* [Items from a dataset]

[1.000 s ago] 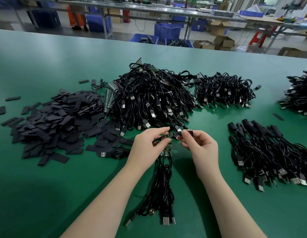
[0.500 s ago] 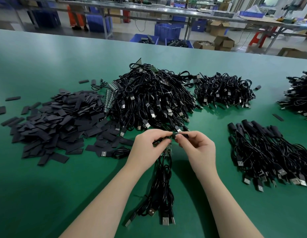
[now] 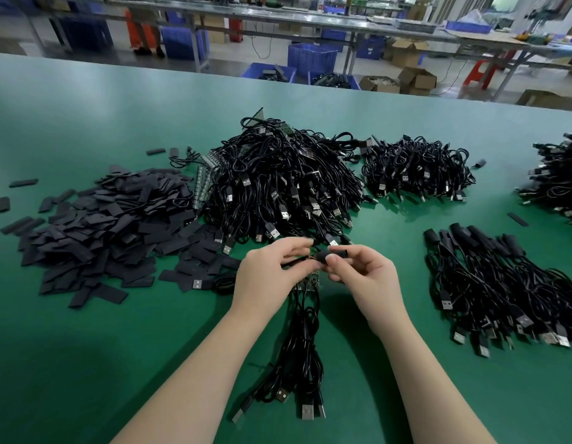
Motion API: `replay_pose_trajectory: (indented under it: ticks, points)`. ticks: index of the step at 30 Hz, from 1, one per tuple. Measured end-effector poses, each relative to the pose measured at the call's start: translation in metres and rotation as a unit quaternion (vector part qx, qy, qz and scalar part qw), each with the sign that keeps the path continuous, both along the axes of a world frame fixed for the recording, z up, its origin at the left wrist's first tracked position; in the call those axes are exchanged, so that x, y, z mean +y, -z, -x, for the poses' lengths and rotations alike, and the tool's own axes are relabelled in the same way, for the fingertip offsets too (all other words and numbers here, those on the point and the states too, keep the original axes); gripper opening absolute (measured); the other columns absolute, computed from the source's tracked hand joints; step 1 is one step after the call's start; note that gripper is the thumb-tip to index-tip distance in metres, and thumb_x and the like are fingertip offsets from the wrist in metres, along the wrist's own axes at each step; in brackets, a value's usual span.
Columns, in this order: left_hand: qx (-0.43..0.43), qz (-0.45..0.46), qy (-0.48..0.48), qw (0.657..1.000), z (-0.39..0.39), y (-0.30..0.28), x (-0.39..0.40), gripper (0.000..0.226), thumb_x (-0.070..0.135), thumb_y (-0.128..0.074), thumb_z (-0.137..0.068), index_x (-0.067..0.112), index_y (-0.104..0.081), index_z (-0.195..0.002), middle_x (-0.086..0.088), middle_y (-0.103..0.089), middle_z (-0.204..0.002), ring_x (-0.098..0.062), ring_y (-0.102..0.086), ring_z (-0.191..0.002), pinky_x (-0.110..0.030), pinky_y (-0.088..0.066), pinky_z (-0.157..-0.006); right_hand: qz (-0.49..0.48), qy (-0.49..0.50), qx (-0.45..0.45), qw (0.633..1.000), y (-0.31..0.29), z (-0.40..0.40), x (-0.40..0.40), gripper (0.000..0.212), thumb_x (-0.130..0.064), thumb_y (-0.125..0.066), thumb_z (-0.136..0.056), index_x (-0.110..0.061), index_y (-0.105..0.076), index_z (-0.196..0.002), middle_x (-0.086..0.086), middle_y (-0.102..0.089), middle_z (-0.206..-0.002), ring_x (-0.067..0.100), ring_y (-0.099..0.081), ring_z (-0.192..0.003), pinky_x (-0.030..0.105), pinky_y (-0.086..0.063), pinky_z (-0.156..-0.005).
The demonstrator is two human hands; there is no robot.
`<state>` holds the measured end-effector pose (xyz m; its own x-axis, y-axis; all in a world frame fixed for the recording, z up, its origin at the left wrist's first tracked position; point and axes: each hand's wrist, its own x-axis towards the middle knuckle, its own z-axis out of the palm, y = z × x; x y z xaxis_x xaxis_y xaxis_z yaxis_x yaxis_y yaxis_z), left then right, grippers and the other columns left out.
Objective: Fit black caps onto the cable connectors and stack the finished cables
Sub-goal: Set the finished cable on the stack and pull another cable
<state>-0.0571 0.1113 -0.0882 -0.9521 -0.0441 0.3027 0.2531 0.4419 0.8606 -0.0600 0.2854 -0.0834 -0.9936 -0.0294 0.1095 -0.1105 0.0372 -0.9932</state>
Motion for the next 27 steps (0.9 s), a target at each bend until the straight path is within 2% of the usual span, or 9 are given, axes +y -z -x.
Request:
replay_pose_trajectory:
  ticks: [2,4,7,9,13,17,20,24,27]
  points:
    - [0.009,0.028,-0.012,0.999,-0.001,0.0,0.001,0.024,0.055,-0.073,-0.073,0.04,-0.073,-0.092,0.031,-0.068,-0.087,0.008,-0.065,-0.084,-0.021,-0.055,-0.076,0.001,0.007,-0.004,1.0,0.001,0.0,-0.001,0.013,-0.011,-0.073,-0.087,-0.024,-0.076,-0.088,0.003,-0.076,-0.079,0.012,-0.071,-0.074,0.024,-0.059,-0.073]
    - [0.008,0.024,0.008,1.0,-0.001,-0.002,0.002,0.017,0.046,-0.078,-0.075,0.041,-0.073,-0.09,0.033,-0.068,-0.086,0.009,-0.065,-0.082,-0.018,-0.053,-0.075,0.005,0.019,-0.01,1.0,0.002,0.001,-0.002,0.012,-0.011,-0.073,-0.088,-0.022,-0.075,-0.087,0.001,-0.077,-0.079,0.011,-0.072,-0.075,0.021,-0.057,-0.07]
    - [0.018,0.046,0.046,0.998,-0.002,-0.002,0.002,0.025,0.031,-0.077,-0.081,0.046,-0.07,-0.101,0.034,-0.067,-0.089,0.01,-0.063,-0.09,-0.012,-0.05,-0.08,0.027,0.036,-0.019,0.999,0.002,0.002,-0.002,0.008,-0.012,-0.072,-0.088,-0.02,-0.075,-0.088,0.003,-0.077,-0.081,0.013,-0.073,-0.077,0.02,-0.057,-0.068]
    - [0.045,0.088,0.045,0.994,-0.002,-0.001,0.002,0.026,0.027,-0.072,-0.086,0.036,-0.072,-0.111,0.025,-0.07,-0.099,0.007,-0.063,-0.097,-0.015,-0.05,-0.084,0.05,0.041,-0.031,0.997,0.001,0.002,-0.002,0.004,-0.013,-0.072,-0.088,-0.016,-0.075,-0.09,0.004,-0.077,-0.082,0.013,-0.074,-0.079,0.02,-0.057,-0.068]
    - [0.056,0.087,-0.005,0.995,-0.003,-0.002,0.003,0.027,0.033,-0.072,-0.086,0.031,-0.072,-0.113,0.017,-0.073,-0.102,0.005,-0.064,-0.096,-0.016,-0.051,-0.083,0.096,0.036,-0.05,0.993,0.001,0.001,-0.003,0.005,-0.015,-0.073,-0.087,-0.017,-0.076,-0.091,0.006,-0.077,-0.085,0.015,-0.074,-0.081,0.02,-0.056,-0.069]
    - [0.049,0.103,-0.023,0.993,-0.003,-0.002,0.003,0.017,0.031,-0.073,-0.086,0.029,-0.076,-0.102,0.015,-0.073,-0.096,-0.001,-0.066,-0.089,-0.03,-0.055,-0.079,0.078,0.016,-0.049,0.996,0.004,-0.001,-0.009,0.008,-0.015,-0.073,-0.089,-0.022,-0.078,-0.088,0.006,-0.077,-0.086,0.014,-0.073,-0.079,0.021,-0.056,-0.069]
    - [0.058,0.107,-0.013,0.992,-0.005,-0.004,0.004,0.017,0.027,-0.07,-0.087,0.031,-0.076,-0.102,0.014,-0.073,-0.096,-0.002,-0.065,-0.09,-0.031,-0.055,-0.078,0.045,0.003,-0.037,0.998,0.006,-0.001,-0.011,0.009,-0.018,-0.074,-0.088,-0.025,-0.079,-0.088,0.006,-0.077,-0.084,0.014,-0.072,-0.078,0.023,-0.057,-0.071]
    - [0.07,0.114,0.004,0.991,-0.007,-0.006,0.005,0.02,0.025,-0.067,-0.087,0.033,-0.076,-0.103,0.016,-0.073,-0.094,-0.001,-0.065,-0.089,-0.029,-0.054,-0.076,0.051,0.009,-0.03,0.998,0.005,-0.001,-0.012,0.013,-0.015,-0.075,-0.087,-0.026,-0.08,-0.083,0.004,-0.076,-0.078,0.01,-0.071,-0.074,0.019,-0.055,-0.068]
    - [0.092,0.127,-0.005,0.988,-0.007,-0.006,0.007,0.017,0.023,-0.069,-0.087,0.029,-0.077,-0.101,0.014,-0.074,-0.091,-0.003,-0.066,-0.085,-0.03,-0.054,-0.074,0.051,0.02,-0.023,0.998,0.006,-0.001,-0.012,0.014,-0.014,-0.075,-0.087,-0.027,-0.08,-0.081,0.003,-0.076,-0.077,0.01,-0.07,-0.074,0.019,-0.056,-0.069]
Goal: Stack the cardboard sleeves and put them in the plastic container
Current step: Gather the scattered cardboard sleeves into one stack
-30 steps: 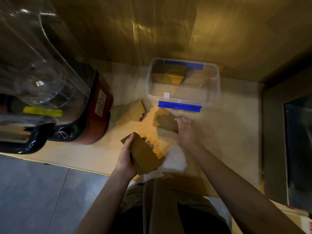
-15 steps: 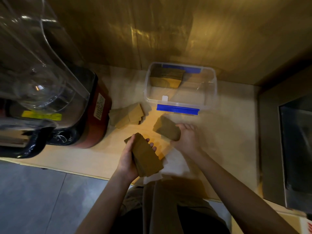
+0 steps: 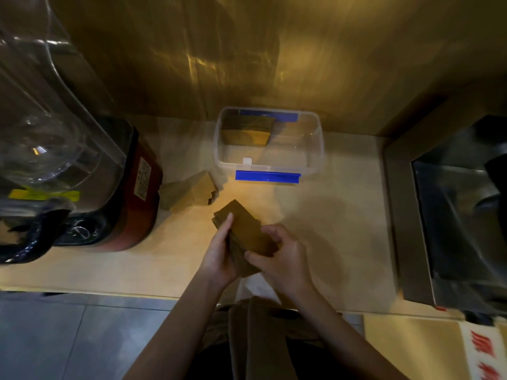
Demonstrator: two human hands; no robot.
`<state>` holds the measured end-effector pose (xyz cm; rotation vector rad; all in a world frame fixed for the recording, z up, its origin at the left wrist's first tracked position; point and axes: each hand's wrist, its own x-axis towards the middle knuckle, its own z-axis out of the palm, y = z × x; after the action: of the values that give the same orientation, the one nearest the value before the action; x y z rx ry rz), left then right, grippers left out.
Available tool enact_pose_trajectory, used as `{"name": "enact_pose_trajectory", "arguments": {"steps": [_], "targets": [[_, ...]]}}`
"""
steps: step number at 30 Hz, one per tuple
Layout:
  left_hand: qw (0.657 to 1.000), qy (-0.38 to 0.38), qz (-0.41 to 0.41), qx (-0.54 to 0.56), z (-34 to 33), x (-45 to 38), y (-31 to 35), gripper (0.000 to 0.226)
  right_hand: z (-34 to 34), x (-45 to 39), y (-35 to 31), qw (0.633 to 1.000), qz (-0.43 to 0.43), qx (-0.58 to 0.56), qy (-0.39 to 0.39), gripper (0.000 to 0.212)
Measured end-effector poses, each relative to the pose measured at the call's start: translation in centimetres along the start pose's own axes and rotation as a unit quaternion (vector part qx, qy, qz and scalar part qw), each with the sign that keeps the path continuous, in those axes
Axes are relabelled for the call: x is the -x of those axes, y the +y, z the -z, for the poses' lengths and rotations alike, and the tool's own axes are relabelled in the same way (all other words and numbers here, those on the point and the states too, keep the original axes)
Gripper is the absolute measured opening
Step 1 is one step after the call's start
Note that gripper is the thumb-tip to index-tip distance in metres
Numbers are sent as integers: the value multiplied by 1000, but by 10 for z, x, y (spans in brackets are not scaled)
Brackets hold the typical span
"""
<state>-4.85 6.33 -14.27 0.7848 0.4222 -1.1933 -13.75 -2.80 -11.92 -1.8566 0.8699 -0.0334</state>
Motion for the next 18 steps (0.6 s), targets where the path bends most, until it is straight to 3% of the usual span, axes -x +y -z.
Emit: {"name": "enact_pose_trajectory", "arguments": {"steps": [5, 7, 9, 11, 13, 15, 18], "targets": [[1000, 7, -13, -11, -13, 1, -5, 20, -1, 7, 8, 999, 36, 37, 1, 52], [999, 36, -32, 6, -17, 0, -5, 22, 2, 6, 10, 998, -22, -52, 21, 49], [995, 79, -64, 20, -25, 0, -5, 20, 5, 3, 14, 956, -160, -244, 18, 34], [991, 96, -93, -1, -31, 0, -6, 18, 7, 0, 18, 853, -301, -419, -78, 30], [985, 109, -120, -65, -32, -1, -10, 20, 9, 2, 20, 780, -348, -493, -169, 38], [974, 112, -136, -139, -30, 1, -11, 36, 12, 2, 23, 768, -328, -517, -190, 49], [964, 96, -142, -202, -24, 3, -5, 43, 18, -3, 30, 796, -291, -498, -185, 47]]}}
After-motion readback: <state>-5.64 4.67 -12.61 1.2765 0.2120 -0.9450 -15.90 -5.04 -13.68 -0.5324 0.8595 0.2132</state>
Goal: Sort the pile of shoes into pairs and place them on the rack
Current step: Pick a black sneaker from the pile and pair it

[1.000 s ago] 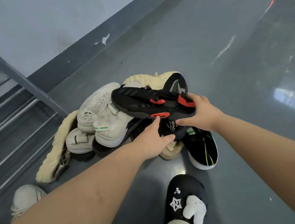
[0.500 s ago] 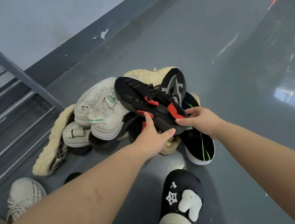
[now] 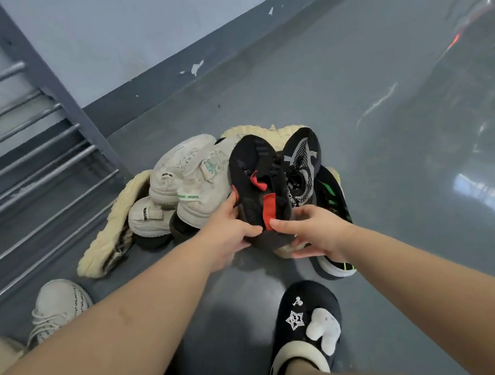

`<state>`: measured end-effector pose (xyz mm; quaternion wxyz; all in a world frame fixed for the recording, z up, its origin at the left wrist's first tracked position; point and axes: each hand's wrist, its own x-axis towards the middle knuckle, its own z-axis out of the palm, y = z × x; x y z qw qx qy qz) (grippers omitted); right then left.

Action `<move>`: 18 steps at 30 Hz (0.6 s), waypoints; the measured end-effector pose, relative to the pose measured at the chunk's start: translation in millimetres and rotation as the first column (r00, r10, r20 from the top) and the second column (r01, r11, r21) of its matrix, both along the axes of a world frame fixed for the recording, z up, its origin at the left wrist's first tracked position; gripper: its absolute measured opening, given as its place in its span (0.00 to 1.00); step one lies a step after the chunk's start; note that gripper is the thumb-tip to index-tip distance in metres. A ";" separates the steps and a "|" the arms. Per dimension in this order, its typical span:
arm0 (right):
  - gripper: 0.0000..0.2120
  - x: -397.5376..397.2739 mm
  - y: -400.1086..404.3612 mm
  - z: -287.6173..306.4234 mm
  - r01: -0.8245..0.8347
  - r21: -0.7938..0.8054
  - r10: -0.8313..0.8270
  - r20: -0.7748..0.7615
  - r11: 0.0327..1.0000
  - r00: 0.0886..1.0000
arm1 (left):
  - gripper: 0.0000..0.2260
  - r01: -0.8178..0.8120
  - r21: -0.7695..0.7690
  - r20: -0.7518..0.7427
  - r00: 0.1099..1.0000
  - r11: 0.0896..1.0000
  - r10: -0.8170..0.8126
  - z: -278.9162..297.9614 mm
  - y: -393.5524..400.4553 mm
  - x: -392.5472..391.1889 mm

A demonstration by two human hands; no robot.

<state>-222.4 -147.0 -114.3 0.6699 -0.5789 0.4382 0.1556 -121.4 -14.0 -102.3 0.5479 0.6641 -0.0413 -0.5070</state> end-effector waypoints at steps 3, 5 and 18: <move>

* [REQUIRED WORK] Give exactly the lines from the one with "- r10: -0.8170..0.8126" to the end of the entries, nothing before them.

* [SOLUTION TO THIS EXERCISE]
  - r10: -0.8170..0.8126
  - z: -278.9162..297.9614 mm
  - y: -393.5524..400.4553 mm
  - x: -392.5472..391.1889 mm

A demonstration by two human hands; no robot.

<state>-222.4 -147.0 -114.3 0.6699 -0.5789 0.4382 0.1556 -121.4 -14.0 -102.3 0.5479 0.6641 -0.0413 -0.5070</state> end-effector waypoints at steps 3, 5 and 18: <move>

There is nothing more to the exercise.